Markey Cancer Center 800 Rose St., CC433 Lexington, KY 40536, USA; Tel. 859-323-2045; E-mail:


Lung cancer has the second highest estimated new case rates and the highest estimated death rates for both males and females. According to American Cancer Society (ACS), the estimated number of new cases in 2015 are 115,610 men and 105,590 women which account for about 14% and 13% of all new cancer cases for males and females respectively. The estimated deaths are 86,380 men and 71,660 women which account for about 28% and 26% of all deaths associated with cancer for males and females respectively.1 Lung cancer can be classified as small cell lung carcinoma and non-small cell lung carcinoma (NSCLC). NSCLC weighs more than 80% of all lung cancer. NSCLC can be sub-classified into Lung squamous cell carcinoma (LUSC), Lung adenocarcinoma (LUAD), and large cell carcinoma.2 Approximately 20% of all lung cancers are LUSC; it has the worst prognosis. About 40% of all NSCLC cancers are LUAD.2

Despite the differences in prognosis, subtypes of NSCLC have been treated by similar strategies. The treatment effects vary in LUSC and LUAD patients.3 With the rapid development of the targeted therapies for NSCLC, more efficient treatments are available for both NSCLC subtypes. However, to choose treatments, especially targeted therapies and combination of interventions, we need more accurate sub-typing between them.3

Currently, the most widely used method to distinguish between LUAD and LUSC is hematoxylin-eosin (HE) staining of the tumor tissue sections observed under a light microscope. However, due to the drawbacks of HE stainning, such as unclear structures in tumors and small biopsies with a limited number of tumor cells, it is difficult to make a precise diagnosis between LUAD and LUSC.4 Since the molecular profiling is different between LUAD and LUSC, Immunohistochemical (IHC) staining can help to diagnose between LUAD and LUSC. However, it needs knowledge of reliable IHC markers.4 Yu et al designed a fully automated informatics pipeline to extract quantitative image features and build classifiers to distinguish survival outcomes for lung cancer. They applied the classifiers to distinguish between LUAD and LUSC and obtained 0.75 as the highest area under the curve (AUC) value.5

High-throughput data obtained from microarrays and RNA sequencing can be used to identify appropriate biomarkers for IHC staining.4 However, limited biomarkers are applied to IHC staining. By using all available high-throughput data, we may obtain better diagnostic outcomes. In our study, we applied three methods directly to publicly available RNA-Seq data released by the cancer genome atlas (TCGA) from National Cancer Institute (NCI).


Data Source

Normalized level 3 RNA sequencing data of tumor samples were obtained from the R package RTCGA RNA seq.6 The data include 576 LUAD and 552 LUSC cases. The outcome to predict is LUAD versus LUSC, and the predictors are 20,259 gene expressions quantified using RNA-Seq by expectation maximization (RSEM) values.7,8 The original data includes 20531 genes; however, 272 have all zero values and thus were excluded from the analyses. In addition, we applied log transformation to achieve an approximately normal distribution for the data.

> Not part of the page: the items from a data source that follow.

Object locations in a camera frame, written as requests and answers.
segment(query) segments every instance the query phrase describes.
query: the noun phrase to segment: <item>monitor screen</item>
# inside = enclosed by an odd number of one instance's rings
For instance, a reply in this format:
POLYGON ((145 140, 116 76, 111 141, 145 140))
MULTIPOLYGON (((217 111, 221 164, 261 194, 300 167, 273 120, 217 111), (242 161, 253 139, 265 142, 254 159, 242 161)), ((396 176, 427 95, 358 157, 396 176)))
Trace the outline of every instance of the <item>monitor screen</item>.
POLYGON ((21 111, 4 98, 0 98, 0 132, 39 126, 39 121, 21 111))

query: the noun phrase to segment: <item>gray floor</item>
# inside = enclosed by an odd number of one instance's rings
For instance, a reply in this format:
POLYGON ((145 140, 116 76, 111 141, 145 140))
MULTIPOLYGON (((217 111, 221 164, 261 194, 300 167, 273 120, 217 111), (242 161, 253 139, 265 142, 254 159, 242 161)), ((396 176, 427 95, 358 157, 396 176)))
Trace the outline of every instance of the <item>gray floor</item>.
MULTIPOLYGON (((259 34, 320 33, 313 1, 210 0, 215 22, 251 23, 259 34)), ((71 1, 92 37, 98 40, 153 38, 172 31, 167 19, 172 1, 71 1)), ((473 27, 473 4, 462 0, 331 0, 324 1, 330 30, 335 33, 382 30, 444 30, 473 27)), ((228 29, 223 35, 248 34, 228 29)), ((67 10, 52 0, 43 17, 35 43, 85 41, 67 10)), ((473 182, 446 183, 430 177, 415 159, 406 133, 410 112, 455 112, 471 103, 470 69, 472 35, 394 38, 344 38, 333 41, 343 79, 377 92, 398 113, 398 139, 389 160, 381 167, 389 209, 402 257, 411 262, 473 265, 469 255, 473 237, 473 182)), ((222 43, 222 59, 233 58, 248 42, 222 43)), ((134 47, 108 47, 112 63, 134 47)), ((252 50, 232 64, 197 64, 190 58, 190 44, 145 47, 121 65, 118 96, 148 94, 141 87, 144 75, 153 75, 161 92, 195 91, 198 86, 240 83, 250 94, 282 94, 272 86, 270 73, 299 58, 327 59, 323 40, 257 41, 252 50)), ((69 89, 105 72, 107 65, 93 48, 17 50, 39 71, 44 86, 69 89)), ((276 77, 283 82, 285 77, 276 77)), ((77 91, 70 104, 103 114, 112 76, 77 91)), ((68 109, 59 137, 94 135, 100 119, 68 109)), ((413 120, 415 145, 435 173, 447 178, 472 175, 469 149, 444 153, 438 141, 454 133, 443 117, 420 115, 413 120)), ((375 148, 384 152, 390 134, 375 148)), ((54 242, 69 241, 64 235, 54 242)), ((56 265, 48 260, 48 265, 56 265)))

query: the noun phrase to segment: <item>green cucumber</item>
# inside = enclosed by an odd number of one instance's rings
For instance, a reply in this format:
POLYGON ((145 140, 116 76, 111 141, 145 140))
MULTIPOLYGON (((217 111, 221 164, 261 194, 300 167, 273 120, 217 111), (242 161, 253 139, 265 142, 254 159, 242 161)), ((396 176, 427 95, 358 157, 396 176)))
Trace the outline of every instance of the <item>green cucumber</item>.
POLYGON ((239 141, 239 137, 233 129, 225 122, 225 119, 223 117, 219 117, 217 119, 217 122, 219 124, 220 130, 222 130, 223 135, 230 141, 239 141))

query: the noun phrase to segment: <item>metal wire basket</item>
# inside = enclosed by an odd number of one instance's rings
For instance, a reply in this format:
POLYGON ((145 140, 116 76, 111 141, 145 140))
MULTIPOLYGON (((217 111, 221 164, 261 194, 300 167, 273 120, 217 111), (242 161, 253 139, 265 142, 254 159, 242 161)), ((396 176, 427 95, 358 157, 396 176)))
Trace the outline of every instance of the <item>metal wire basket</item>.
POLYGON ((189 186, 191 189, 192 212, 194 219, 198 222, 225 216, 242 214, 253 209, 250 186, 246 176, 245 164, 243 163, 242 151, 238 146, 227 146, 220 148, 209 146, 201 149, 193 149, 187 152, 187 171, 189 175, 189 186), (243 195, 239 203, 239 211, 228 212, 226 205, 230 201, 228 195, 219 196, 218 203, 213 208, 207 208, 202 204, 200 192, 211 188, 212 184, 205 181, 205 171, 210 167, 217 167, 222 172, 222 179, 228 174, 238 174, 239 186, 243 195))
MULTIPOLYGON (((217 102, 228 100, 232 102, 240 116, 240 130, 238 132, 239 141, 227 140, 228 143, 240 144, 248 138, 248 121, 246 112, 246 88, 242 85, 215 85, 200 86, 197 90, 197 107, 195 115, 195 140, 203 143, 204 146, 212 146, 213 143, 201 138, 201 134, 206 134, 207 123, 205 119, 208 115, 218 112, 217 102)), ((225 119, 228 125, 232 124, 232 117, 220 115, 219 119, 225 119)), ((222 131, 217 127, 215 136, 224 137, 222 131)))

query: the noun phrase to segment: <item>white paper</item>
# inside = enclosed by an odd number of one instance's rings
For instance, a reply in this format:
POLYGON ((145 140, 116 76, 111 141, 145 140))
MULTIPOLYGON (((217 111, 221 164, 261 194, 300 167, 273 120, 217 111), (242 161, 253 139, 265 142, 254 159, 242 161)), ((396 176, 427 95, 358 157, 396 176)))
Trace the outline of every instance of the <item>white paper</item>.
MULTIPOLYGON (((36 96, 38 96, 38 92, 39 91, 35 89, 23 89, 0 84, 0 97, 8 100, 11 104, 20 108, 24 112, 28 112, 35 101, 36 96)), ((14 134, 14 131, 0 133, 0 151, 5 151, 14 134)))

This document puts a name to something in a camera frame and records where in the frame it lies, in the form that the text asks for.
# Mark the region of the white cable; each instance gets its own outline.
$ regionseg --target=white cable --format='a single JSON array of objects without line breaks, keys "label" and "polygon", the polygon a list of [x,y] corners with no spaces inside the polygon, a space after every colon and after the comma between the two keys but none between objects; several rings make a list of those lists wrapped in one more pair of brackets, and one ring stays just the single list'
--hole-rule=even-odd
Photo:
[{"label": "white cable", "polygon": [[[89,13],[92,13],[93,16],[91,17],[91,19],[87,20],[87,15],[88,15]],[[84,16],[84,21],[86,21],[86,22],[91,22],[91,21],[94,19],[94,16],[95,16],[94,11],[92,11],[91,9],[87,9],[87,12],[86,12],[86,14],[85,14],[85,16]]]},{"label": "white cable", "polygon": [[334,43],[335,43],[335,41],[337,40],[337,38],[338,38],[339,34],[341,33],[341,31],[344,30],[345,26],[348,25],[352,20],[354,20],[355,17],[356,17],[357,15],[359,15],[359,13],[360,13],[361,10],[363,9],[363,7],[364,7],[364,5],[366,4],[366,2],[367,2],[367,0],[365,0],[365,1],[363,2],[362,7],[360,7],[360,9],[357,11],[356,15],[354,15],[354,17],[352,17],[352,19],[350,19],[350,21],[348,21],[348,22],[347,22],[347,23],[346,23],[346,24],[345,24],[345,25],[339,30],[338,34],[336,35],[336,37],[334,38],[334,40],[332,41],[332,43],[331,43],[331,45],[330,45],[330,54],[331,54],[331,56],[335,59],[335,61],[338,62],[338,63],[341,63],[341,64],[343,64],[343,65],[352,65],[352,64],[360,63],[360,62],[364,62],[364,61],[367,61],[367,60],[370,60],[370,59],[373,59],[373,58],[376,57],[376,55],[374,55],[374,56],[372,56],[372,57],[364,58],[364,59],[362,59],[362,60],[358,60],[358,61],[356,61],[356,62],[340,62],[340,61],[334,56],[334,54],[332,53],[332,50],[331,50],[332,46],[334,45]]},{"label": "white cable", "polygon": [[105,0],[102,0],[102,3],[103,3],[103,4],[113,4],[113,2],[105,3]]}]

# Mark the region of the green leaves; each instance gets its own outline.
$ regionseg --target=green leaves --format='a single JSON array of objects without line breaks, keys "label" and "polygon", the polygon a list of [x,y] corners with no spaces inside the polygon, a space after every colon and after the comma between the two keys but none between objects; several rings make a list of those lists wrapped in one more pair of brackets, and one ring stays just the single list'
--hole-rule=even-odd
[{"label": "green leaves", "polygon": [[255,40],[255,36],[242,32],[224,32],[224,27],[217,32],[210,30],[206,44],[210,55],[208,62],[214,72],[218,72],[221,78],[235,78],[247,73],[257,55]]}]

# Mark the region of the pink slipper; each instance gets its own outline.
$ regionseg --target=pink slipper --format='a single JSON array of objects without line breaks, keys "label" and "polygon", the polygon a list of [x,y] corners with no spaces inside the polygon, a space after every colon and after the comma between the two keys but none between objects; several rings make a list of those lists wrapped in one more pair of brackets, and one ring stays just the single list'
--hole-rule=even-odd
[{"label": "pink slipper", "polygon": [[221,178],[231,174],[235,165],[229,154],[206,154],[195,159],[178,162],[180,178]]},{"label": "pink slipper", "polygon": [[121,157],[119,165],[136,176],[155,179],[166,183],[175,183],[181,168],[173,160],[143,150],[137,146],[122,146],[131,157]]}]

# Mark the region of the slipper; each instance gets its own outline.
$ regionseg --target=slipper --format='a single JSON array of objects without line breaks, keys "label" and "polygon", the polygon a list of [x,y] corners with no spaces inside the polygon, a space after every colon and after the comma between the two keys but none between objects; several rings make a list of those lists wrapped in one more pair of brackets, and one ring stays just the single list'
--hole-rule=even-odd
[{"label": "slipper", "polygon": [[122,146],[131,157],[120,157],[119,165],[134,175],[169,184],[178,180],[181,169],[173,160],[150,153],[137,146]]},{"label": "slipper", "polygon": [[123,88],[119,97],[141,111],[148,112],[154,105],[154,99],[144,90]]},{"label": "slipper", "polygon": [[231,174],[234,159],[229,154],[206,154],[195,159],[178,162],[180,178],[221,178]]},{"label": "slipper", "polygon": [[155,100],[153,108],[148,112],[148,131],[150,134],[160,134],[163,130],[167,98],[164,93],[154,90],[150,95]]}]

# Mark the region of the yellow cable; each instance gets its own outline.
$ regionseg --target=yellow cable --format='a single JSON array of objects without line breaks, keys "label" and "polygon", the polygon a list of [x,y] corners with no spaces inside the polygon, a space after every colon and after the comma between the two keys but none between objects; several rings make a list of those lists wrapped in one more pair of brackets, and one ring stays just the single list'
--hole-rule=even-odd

Overview of Classifier Construction and Evaluation

We applied the following three methods to predict lung adenocarcinoma (LUAD) and lung squamous cell carcinoma (LUSC): principal components regression (PCR), logistic regression with LASSO shrinkage (LASSO), and kth nearest neighbors (KNN). We randomly split the data into training and testing at a ratio of 3:1, where the training data were used to construct a classifier and the testing data were used to evaluate its performance. Details on the three methods are described in the next three subsections.

After a classification model was constructed, we applied it to the testing data to obtain a predicted probability for each sample to be a certain subtype. We applied 0.5 as the cutoff point of the predicted probability to classify samples into the two subtypes. A set of statistics including overall misclassification rates, misclassification rates for LUAD and LUSC, and AUC values were calculated. In addition, we believed that genes used in the selected models were informative. Therefore, we tracked those genes from our selected models for PCR and LASSO. Due to method difference, KNN doesn’t return information on genes. For PCR, we selected 10 genes (5 with the largest positive and 5 with the largest negative loading values) from each of the first two principal components. For LASSO, we recorded all genes included in the selected model. The frequency of those genes will be reported in the Results section.

For each method, we repeated the process 500 times using 500 randomly generated seed numbers. Within each replication, we applied function “set.seed” with fixed seed number. In this way, we got the same split datasets for all three methods to make the final results more comparable. All data processing and analyses were performed in R (version 3.3.2).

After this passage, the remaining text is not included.